**WHAT IS NEEDED**
Whenever the string "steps" appears in a line below, please copy the line out.

**DATA BLOCK**
○ ○ ○ ○ ○ ○ ○
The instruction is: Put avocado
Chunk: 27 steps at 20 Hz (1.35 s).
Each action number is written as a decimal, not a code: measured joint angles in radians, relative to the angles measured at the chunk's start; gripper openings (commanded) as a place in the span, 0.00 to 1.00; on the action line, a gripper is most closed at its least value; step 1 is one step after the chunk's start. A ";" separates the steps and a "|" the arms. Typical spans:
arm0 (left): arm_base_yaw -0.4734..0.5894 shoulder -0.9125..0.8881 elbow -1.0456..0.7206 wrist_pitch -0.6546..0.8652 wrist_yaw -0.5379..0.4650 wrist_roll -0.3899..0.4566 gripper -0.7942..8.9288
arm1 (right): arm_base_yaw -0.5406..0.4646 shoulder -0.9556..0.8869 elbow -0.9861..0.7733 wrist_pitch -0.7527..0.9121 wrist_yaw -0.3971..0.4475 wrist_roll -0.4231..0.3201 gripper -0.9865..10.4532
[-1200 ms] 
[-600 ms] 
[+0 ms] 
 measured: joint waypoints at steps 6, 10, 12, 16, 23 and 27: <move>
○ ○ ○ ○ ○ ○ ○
**WRITTEN ANSWER**
Chunk: 27 steps at 20 Hz (1.35 s).
Each action number is written as a decimal, not a code: measured joint angles in radians, relative to the angles measured at the chunk's start; gripper openings (commanded) as a place in the span, 0.00 to 1.00; on the action line, a gripper is most closed at its least value; step 1 is one step after the chunk's start. A ";" separates the steps and a "|" the arms. Typical spans:
 measured: joint waypoints at steps 6, 10, 12, 16, 23 and 27: <move>

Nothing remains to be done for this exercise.